The majority of flowering plants rely on biotic pollination, a biological partnership engaging animals like insects, birds, and bats to transfer pollen. This strategy requires a system of attraction and reward to incentivize a pollinator’s visit. While nectar is the most famous incentive, its presence is not universal. A flower’s decision to produce nectar depends on the specific mechanism it has evolved to ensure successful genetic transfer.
Defining Nectar and Nectaries
Nectar is a fluid produced by a plant gland called a nectary, serving primarily as a caloric payment to animal visitors. This sweet secretion is fundamentally a watery solution where sugars are the most abundant solutes, typically including fructose, glucose, and sucrose in varying ratios. Trace amounts of amino acids, proteins, and minerals also contribute to the liquid’s nutritional value.
Nectaries are specialized secretory tissues that can be located in various parts of the flower. Floral nectaries are the most common and are often positioned strategically at the base of the petals or stamens. This placement forces a visiting animal to brush against the flower’s reproductive parts to access the reward. Some plants also possess extrafloral nectaries on leaves or stems, which secrete nectar to attract defensive insects, like ants, that protect the plant from herbivores.
Nectar as a Pollination Reward
The production of nectar represents a significant investment of plant energy, but it is a highly effective mechanism for ensuring reproductive success through co-evolution. This sugar-rich liquid acts as a metabolic reward, ensuring the pollinator gains enough energy to continue foraging and repeatedly visits flowers of the same species. Flowers and their primary pollinators have developed highly specific characteristics that fine-tune this relationship, a concept often referred to as a pollination syndrome.
The quantity and concentration of the nectar are precisely tailored to the energy demands of the intended pollinator. For example, flowers pollinated by hummingbirds or hawk moths often produce nectar that is highly concentrated and sucrose-dominant, providing a high-octane fuel source for their rapid flight. Conversely, flowers that rely on bees frequently produce nectar with a higher proportion of hexose sugars like glucose and fructose, matching their different digestive needs. This tailoring ensures efficient and directed pollen transfer while minimizing the energy cost to the plant.

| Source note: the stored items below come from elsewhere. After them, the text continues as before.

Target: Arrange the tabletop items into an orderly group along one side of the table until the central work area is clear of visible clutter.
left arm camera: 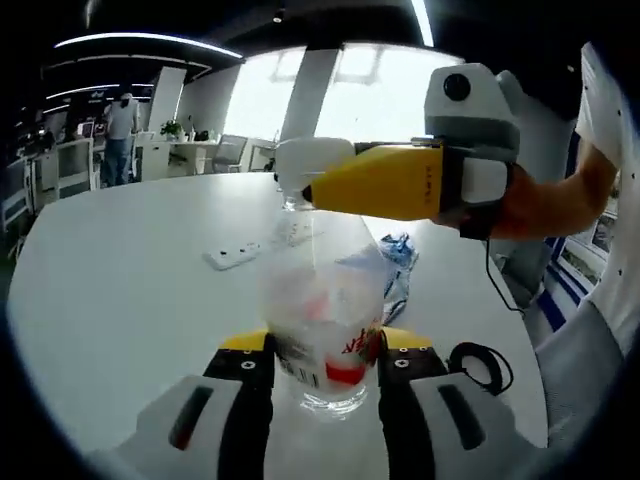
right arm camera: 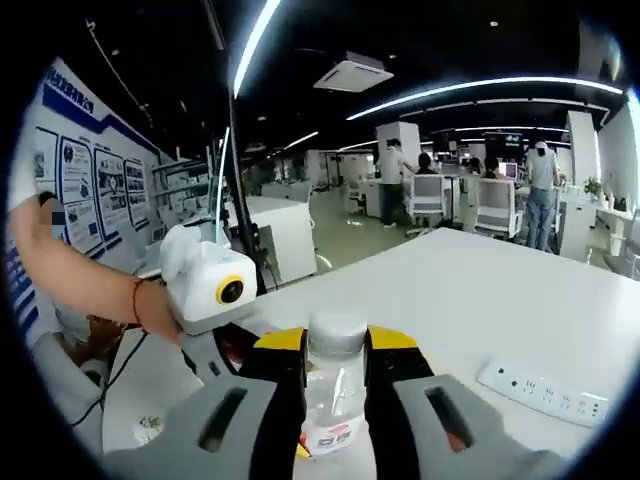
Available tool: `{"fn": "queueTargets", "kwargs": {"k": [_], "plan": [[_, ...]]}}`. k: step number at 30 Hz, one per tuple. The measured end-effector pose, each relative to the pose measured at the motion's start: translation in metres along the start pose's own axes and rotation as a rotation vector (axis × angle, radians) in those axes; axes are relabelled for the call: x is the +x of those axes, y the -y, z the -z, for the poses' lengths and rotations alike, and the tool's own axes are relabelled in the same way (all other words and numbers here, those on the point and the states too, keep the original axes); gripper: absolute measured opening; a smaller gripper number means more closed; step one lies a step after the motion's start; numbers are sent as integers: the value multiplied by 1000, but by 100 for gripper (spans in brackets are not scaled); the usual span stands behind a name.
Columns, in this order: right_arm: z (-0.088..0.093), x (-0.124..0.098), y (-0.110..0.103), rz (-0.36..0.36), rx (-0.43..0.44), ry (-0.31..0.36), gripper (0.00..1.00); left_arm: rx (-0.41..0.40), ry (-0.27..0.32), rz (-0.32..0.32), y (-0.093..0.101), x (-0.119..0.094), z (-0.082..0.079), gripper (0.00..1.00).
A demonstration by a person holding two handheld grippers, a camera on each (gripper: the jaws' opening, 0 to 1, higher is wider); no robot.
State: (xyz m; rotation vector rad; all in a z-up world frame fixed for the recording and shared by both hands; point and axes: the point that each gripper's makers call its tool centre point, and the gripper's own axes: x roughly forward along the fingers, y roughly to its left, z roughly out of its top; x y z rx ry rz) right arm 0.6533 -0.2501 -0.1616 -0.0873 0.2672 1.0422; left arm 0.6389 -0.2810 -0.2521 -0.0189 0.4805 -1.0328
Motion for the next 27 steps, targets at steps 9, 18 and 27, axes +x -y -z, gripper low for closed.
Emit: {"fn": "queueTargets", "kwargs": {"k": [9, 18, 27], "plan": [[6, 0, 2, 40, -94, 8, 19, 45, -9, -8, -5, 9, 3, 39], [9, 3, 4, 51, -143, 0, 19, 66, -12, -19, -11, 11, 4, 39], [13, 6, 4, 51, -173, -12, 19, 77, -16, -31, -17, 10, 7, 39]]}}
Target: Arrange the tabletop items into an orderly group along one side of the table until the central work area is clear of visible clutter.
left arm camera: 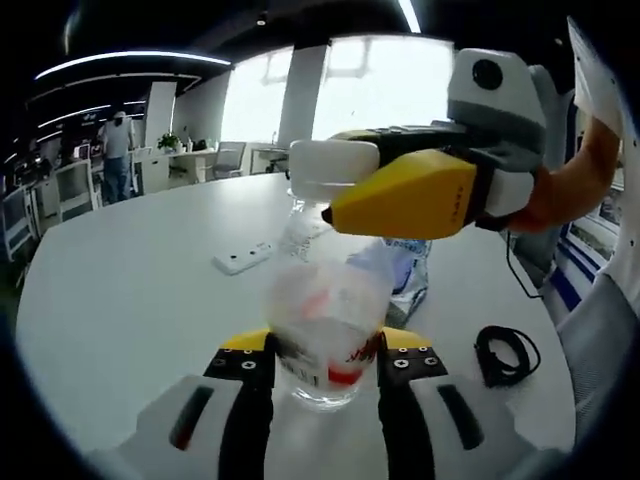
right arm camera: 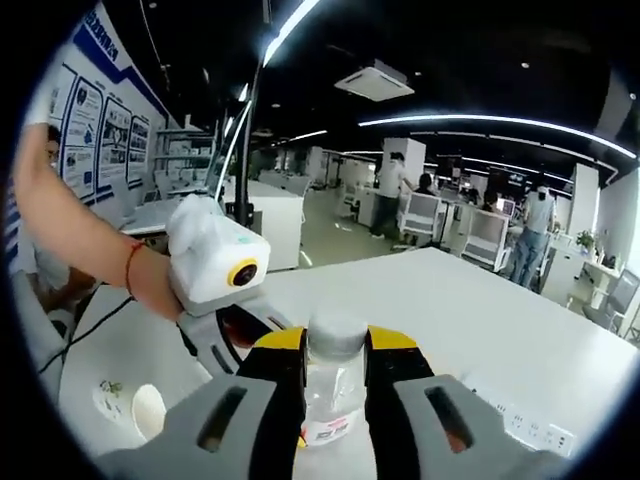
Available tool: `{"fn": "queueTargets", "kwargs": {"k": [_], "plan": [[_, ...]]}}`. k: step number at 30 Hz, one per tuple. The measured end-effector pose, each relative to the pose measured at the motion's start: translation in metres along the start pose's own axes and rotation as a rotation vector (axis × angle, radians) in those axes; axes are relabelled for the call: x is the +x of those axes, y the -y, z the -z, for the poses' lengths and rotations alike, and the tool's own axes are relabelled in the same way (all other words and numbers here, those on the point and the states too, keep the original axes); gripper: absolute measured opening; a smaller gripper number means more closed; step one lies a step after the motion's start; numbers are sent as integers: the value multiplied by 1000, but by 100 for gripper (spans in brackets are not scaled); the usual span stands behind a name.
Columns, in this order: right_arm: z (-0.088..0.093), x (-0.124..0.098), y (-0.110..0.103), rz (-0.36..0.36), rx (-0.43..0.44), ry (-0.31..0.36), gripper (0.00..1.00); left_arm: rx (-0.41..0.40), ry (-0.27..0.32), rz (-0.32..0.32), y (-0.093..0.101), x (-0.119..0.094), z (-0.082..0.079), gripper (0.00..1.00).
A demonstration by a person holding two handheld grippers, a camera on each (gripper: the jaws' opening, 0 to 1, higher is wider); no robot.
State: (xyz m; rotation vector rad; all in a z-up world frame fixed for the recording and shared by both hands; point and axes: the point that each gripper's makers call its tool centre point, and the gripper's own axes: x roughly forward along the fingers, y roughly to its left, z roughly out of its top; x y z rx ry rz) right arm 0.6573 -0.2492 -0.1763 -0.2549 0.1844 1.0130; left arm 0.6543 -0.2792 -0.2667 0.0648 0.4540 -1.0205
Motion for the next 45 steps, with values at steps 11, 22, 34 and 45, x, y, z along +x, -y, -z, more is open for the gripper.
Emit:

Flowers That Don’t Produce Nectar
The absence of nectar in a flower is a strong indicator that the plant has evolved an alternative, non-caloric strategy to achieve pollination. Many plants forego the energetic expense of nectar production entirely because they rely on non-living environmental forces, a strategy known as abiotic pollination.
Abiotic Pollination
Wind-pollinated plants (anemophilous species), including grasses, oaks, and pines, are typically small, inconspicuous, and lack bright colors or strong scents. They produce vast quantities of lightweight, dry pollen easily carried on air currents to large, feathery stigmas. Hydrophilous plants rely on water currents to transport pollen and also lack nectar, as the liquid reward would be unnecessary in the aquatic environment.
Alternative Biotic Rewards
In other cases, flowers still employ biotic pollinators but offer alternative forms of compensation. Some species, often called pollen flowers (like many roses), provide pollen as the main reward. Pollen is rich in protein and lipids, serving as a direct food source for certain bees.
Other specialized flowers, such as those in the Malpighiaceae family, produce floral oils collected by specific New World bees for larval provisioning. Finally, some plants use deception, offering no reward at all. Many orchids, for instance, use mimicry, evolving structures that look like a mate or food source to trick an insect into visiting and inadvertently transferring pollen.